• [INPUT DATA]
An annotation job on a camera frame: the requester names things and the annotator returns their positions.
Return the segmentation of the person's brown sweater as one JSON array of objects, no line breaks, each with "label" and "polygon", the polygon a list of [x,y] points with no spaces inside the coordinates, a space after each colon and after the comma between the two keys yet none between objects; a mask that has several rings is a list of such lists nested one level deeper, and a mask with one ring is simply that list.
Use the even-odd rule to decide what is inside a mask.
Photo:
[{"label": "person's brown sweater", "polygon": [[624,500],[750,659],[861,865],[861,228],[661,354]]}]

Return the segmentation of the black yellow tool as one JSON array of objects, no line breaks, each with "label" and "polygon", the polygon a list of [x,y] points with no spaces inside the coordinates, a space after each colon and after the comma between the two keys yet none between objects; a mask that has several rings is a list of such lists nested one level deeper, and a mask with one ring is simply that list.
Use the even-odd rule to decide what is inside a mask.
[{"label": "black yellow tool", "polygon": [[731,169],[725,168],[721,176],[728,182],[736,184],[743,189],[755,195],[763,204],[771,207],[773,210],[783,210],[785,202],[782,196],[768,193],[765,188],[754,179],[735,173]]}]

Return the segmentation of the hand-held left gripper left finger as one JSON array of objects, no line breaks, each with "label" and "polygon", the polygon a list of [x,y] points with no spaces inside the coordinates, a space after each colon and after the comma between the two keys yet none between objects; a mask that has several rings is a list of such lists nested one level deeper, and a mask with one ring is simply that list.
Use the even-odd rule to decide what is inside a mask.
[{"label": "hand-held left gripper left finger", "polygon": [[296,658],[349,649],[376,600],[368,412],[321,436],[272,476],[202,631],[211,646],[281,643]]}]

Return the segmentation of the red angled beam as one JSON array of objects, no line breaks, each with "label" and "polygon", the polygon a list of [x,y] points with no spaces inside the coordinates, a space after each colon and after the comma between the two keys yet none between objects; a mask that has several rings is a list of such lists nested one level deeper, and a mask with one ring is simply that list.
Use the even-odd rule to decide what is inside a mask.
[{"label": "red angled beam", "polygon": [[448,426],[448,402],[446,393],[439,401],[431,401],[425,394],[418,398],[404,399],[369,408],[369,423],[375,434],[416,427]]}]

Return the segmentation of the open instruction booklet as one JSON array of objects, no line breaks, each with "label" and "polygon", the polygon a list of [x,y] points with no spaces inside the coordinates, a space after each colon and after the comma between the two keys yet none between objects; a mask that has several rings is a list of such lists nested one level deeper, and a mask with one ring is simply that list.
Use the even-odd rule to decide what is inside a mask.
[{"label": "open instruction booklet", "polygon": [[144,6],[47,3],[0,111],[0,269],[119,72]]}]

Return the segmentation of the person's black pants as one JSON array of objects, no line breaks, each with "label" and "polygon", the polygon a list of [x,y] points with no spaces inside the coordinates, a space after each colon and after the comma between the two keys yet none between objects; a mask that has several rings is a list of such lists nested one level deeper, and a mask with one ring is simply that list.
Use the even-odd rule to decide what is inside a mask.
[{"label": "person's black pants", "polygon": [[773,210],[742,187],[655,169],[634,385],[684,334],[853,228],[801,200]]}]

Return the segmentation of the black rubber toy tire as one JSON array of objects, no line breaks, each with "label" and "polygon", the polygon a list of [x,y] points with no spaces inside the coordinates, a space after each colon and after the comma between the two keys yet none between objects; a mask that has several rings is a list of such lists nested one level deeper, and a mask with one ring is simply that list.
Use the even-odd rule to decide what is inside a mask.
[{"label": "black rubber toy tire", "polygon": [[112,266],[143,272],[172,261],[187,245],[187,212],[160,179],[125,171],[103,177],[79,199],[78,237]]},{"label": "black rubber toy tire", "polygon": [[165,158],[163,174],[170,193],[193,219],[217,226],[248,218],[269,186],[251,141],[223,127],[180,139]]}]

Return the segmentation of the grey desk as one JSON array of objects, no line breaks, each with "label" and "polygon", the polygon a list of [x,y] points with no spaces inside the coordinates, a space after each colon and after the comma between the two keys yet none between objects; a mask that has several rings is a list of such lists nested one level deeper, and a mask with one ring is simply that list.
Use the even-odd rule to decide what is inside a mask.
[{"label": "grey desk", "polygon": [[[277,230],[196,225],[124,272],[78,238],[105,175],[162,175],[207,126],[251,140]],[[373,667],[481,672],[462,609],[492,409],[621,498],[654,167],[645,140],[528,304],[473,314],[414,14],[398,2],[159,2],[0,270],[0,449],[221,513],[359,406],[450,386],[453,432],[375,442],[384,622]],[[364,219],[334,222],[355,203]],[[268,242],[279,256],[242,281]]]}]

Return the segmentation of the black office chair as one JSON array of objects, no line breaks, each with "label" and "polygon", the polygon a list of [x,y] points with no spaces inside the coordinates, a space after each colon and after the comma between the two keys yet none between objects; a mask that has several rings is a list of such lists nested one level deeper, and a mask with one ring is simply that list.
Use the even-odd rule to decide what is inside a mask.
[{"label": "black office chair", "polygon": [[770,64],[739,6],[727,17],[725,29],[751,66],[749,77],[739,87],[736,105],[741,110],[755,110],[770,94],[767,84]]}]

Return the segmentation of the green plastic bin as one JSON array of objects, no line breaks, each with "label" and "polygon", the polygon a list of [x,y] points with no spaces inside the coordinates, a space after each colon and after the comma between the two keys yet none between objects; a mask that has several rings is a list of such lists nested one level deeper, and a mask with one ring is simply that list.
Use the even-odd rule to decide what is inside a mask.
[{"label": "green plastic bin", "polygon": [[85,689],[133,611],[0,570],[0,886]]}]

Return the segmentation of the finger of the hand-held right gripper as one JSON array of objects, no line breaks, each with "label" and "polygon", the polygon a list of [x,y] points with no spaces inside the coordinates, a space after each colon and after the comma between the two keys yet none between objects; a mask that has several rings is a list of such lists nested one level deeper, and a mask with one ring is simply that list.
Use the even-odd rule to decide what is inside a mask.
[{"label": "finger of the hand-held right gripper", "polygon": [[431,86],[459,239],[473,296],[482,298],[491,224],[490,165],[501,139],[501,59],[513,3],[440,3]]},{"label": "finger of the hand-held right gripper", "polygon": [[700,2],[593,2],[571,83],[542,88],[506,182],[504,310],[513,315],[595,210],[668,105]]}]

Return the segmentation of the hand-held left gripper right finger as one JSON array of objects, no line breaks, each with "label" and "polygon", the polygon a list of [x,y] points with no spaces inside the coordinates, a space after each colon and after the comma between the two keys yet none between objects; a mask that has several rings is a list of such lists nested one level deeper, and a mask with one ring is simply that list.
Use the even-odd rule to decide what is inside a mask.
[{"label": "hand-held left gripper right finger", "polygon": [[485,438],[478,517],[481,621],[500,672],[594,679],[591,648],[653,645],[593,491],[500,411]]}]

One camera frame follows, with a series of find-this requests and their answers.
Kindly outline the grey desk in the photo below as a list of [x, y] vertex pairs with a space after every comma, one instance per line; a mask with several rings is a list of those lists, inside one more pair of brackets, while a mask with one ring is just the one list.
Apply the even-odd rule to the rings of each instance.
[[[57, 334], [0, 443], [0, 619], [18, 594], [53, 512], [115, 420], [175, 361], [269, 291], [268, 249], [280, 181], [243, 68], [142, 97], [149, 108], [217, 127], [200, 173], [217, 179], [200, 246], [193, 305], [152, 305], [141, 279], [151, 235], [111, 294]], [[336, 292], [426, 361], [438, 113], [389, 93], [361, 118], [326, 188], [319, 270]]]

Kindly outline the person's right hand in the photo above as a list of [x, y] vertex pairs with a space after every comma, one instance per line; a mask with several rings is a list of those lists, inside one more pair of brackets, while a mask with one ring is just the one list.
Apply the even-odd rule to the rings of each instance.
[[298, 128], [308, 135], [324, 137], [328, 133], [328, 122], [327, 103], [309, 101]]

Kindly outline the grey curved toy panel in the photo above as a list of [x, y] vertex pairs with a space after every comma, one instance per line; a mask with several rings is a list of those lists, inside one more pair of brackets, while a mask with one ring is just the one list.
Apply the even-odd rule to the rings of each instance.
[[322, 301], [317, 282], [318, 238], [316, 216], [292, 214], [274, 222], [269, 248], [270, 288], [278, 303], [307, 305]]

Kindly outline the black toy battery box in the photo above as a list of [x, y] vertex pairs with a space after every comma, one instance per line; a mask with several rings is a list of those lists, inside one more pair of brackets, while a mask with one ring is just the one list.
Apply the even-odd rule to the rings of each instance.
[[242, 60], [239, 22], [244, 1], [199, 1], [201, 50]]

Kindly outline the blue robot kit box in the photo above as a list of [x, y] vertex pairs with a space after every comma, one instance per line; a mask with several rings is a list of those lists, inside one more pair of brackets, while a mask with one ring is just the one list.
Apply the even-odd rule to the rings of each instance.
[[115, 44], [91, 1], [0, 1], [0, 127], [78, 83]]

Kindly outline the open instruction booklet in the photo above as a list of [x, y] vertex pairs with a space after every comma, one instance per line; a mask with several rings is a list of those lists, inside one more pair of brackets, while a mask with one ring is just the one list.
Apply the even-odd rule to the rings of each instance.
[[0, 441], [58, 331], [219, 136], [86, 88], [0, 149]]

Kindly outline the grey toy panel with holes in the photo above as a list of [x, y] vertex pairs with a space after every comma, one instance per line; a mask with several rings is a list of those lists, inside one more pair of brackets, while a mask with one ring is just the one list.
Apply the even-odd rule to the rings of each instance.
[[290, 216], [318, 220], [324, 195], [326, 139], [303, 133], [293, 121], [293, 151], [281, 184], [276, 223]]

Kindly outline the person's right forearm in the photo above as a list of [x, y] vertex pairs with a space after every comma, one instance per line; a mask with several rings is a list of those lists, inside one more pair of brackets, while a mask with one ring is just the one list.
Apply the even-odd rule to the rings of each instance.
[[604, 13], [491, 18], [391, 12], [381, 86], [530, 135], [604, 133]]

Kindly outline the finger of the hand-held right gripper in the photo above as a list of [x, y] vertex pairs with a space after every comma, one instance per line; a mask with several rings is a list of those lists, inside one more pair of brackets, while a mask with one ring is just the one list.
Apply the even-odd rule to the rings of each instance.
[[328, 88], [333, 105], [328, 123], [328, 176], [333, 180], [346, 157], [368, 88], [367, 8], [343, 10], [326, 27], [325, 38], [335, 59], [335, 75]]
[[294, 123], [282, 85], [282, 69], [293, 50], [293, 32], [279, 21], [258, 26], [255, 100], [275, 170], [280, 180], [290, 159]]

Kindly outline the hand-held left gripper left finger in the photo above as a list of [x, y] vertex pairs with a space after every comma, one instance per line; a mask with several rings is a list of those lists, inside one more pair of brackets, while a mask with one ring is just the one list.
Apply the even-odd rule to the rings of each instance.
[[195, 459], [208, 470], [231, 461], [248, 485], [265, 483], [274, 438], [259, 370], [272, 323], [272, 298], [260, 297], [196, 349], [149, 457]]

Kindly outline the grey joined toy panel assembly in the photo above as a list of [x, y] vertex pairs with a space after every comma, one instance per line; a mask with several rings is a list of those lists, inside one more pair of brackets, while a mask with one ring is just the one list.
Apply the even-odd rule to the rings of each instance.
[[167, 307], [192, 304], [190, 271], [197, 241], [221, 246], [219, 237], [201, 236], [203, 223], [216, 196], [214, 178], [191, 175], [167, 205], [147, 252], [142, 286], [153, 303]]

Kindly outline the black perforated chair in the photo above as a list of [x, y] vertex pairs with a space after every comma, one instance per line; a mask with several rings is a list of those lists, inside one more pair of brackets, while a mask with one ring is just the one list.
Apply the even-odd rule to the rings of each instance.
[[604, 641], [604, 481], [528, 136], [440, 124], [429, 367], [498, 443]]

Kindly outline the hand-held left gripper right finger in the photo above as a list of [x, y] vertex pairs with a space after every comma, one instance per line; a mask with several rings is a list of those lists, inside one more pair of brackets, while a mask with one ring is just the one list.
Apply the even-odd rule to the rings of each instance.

• [PROBLEM STATEMENT] The result should be every line of the material that contains the word "their", so copy those lines.

• [SOLUTION TO THE EXERCISE]
An annotation job on a camera frame: the requester names things and the annotator returns their positions.
One camera frame follows, with a series of find-this requests and their answers.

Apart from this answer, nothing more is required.